**MATERIAL SUPPLIED**:

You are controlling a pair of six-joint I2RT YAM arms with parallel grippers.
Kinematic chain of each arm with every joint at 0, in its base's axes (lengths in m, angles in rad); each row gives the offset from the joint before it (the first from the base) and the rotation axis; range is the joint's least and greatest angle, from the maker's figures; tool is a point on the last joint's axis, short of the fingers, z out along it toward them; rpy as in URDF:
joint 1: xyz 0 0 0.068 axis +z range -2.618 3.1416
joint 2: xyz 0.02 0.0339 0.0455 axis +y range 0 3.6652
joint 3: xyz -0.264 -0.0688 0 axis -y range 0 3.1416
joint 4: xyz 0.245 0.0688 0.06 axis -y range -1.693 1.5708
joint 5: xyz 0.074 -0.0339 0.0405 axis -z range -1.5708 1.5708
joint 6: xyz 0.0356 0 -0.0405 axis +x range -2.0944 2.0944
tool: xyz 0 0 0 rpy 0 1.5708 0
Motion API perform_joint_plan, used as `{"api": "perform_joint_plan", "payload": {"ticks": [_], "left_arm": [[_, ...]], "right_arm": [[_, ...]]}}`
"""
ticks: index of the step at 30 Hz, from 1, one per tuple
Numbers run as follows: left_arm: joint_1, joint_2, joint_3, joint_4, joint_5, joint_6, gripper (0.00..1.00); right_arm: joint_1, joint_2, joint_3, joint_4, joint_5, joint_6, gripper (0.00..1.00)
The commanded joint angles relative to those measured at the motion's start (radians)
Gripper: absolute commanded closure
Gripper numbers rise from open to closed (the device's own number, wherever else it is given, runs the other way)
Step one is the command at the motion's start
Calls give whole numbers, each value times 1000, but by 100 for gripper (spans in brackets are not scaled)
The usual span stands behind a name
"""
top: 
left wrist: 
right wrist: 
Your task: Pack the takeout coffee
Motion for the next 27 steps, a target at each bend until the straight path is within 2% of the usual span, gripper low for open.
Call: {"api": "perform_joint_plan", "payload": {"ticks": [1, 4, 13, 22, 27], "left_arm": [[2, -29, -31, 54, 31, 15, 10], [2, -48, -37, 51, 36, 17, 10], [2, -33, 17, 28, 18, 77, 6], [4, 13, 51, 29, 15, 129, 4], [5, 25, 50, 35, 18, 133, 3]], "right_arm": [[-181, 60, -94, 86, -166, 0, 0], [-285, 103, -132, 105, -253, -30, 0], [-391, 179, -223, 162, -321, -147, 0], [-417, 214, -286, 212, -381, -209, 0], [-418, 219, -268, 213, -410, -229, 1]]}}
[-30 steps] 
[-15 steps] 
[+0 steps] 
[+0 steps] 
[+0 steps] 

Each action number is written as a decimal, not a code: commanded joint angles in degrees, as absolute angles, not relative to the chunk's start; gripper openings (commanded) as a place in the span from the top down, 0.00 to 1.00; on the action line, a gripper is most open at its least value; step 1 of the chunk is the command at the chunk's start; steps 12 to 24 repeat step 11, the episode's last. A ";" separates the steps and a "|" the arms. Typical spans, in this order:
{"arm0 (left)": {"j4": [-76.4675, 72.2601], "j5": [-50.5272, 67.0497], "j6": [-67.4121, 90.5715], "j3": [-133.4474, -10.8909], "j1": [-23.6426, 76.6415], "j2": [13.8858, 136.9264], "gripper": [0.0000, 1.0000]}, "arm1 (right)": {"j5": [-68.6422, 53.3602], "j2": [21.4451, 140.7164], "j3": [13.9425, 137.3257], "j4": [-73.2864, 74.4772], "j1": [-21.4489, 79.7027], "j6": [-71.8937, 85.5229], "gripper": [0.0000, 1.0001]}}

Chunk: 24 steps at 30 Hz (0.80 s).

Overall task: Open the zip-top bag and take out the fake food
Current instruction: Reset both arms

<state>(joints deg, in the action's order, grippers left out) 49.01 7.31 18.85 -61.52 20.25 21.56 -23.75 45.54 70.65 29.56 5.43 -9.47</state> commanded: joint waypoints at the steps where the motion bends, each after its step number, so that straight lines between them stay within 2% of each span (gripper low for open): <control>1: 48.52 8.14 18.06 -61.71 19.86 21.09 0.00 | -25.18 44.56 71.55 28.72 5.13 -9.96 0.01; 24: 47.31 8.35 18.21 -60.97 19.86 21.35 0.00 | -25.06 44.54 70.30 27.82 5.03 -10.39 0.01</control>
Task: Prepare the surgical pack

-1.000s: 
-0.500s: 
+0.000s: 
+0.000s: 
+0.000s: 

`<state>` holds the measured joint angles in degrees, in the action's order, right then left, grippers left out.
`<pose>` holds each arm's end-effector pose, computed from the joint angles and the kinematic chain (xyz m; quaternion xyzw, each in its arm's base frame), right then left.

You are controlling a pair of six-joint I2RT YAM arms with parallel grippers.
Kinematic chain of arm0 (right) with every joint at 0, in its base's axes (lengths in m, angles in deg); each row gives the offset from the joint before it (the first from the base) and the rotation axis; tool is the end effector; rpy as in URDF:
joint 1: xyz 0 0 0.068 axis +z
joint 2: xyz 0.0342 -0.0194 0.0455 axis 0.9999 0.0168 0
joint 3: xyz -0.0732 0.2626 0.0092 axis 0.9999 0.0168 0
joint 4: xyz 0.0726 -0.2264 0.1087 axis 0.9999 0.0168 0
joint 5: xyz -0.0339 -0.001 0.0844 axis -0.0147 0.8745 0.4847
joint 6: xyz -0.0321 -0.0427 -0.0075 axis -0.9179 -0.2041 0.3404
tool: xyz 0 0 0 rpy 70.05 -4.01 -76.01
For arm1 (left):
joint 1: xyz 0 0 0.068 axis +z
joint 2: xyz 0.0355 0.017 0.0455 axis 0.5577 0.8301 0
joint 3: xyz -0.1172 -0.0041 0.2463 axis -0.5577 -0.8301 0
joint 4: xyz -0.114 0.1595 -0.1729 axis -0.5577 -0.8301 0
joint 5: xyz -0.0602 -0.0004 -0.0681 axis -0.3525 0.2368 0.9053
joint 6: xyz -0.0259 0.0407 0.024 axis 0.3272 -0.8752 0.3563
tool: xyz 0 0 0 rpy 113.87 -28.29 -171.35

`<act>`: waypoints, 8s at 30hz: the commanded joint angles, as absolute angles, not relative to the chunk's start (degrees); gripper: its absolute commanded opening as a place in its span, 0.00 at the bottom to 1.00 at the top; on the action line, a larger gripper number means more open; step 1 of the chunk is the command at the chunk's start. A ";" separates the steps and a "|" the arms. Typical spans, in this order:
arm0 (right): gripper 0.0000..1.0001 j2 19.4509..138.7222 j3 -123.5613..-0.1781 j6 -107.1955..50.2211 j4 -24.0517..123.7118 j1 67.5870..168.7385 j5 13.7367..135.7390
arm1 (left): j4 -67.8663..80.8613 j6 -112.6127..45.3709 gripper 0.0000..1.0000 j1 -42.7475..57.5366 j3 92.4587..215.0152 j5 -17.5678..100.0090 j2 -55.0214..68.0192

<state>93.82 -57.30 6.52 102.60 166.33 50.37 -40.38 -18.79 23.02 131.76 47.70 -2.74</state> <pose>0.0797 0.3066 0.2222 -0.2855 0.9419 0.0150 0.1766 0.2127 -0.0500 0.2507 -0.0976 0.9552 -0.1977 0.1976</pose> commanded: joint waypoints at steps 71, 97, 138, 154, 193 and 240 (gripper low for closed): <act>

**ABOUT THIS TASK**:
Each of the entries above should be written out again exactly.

**SOLUTION TO THIS TASK**:
You are controlling a pair of six-joint I2RT YAM arms with parallel grippers.
Kinematic chain of each arm with every joint at 0, in its base's axes (lengths in m, angles in rad); each row gives the offset from the joint before it (the first from the base) and the rotation axis; range is the joint's least and greatest angle, from the maker's figures; tool is a point on the last joint's axis, short of the fingers, z out along it toward them; rpy as in URDF:
joint 1: xyz 0 0 0.068 axis +z range -2.618 3.1416
joint 2: xyz 0.02 0.0339 0.0455 axis +y range 0 3.6652
joint 3: xyz -0.264 -0.0688 0 axis -y range 0 3.1416
joint 4: xyz 0.245 0.0688 0.06 axis -y range -1.693 1.5708
joint 5: xyz 0.074 -0.0339 0.0405 axis -z range -1.5708 1.5708
joint 6: xyz 0.0356 0 -0.0405 axis +x range -2.0944 2.0944
tool: xyz 0 0 0 rpy 0 1.5708 0
Motion API perform_joint_plan, used as `{"api": "perform_joint_plan", "payload": {"ticks": [_], "left_arm": [[_, ...]], "right_arm": [[_, ...]]}}`
"""
ticks: index of the step at 30 Hz, from 1, one per tuple
Numbers run as follows: left_arm: joint_1, joint_2, joint_3, joint_4, joint_5, joint_6, gripper (0.00..1.00); right_arm: joint_1, joint_2, joint_3, joint_4, joint_5, joint_6, gripper (0.00..1.00)
The commanded joint angles relative to those measured at the motion's start (radians)
Gripper: absolute commanded closure
Gripper numbers rise from open to closed (the device's own number, wherever else it is given, runs the other way)
Step one is the command at the motion's start
Calls give whole numbers, each value times 1000, but by 100 for gripper (spans in brackets are not scaled)
The usual span stands behind a name
"""
top: 
left wrist: 
right wrist: 
Your task: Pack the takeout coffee
Motion for the next 27 steps, a target at each bend until the straight path is within 2% of the usual span, gripper low for open.
Call: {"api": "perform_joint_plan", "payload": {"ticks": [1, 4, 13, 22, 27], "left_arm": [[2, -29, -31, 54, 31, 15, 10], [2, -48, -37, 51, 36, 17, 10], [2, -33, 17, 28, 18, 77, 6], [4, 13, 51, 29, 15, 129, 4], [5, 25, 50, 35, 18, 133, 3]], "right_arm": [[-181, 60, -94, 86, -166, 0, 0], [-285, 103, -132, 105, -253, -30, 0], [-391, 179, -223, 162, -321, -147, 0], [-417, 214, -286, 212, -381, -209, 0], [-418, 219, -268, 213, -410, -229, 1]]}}
[-30 steps] 
[-15 steps] 
[+0 steps] 
[+0 steps] 
[+0 steps] 

Each action number is written as a decimal, not a code: commanded joint angles in degrees, as absolute angles, not relative to the chunk's start; gripper openings (commanded) as a place in the span from the top down, 0.00 to 1.00; on the action line, a gripper is most open at its least value; step 1 of the chunk is the command at the chunk's start; steps 12 to 24 repeat step 11, the episode's last. A ";" separates the steps and a "|" the arms. Typical spans, in this order:
{"arm0 (left)": {"j4": [-76.4675, 72.2601], "j5": [-50.5272, 67.0497], "j6": [-67.4121, 90.5715], "j3": [-133.4474, -10.8909], "j1": [-23.6426, 76.6415], "j2": [13.8858, 136.9264], "gripper": [0.0000, 1.0000]}, "arm1 (right)": {"j5": [-68.6422, 53.3602], "j2": [21.4451, 140.7164], "j3": [13.9425, 137.3257], "j4": [-73.2864, 74.4772], "j1": [-21.4489, 79.7027], "j6": [-71.8937, 85.5229], "gripper": [0.0000, 1.0001]}}

Chunk: 24 steps at 30 Hz (0.80 s).

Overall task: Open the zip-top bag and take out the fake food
Current instruction: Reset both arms

<state>(joints deg, in the action's order, grippers left out) 49.01 7.31 18.85 -61.52 20.25 21.56 -23.75 45.54 70.65 29.56 5.43 -9.47</state> commanded: joint waypoints at the steps where the motion bends, each after its step number, so that straight lines between them stay within 2% of each span (gripper low for open): <control>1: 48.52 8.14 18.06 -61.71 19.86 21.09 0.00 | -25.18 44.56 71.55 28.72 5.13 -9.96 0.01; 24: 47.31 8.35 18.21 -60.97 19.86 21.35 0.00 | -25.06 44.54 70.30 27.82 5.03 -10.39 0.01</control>
Task: Prepare the surgical pack

-1.000s: 
-0.500s: 
+0.000s: 
+0.000s: 
+0.000s: 

`<state>` holds the measured joint angles in degrees, in the action's order, right then left, grippers left out.
`<pose>` holds each arm's end-effector pose, computed from the joint angles and the kinematic chain (xyz m; quaternion xyzw, each in its arm's base frame), right then left.

You are controlling a pair of six-joint I2RT YAM arms with parallel grippers.
Kinematic chain of arm0 (right) with every joint at 0, in its base's axes (lengths in m, angles in deg); each row gives the offset from the joint before it (the first from the base) and the rotation axis; tool is the end effector; rpy as in URDF:
joint 1: xyz 0 0 0.068 axis +z
joint 2: xyz 0.0342 -0.0194 0.0455 axis 0.9999 0.0168 0
joint 3: xyz -0.0732 0.2626 0.0092 axis 0.9999 0.0168 0
joint 4: xyz 0.0726 -0.2264 0.1087 axis 0.9999 0.0168 0
joint 5: xyz -0.0339 -0.001 0.0844 axis -0.0147 0.8745 0.4847
joint 6: xyz -0.0321 -0.0427 -0.0075 axis -0.9179 -0.2041 0.3404
tool: xyz 0 0 0 rpy 70.05 -4.01 -76.01
For arm1 (left):
joint 1: xyz 0 0 0.068 axis +z
joint 2: xyz 0.0355 0.017 0.0455 axis 0.5577 0.8301 0
joint 3: xyz -0.1172 -0.0041 0.2463 axis -0.5577 -0.8301 0
joint 4: xyz -0.114 0.1595 -0.1729 axis -0.5577 -0.8301 0
joint 5: xyz -0.0602 -0.0004 -0.0681 axis -0.3525 0.2368 0.9053
joint 6: xyz -0.0259 0.0407 0.024 axis 0.3272 -0.8752 0.3563
tool: xyz 0 0 0 rpy 113.87 -28.29 -171.35

`<act>`: waypoints, 8s at 30hz: the commanded joint angles, as absolute angles, not relative to the chunk's start (degrees); gripper: its absolute commanded opening as a place in its span, 0.00 at the bottom to 1.00 at the top; on the action line, a larger gripper number means more open; step 1 of the chunk is the command at the chunk's start. A ";" separates the steps and a "|" the arms. Typical spans, in this order:
arm0 (right): gripper 0.0000..1.0001 j2 19.4509..138.7222 j3 -123.5613..-0.1781 j6 -107.1955..50.2211 j4 -24.0517..123.7118 j1 67.5870..168.7385 j5 13.7367..135.7390
arm1 (left): j4 -67.8663..80.8613 j6 -112.6127..45.3709 gripper 0.0000..1.0000 j1 -42.7475..57.5366 j3 92.4587..215.0152 j5 -17.5678..100.0090 j2 -55.0214..68.0192

<state>93.82 -57.30 6.52 102.60 166.33 50.37 -40.38 -18.79 23.02 131.76 47.70 -2.74</state> <pose>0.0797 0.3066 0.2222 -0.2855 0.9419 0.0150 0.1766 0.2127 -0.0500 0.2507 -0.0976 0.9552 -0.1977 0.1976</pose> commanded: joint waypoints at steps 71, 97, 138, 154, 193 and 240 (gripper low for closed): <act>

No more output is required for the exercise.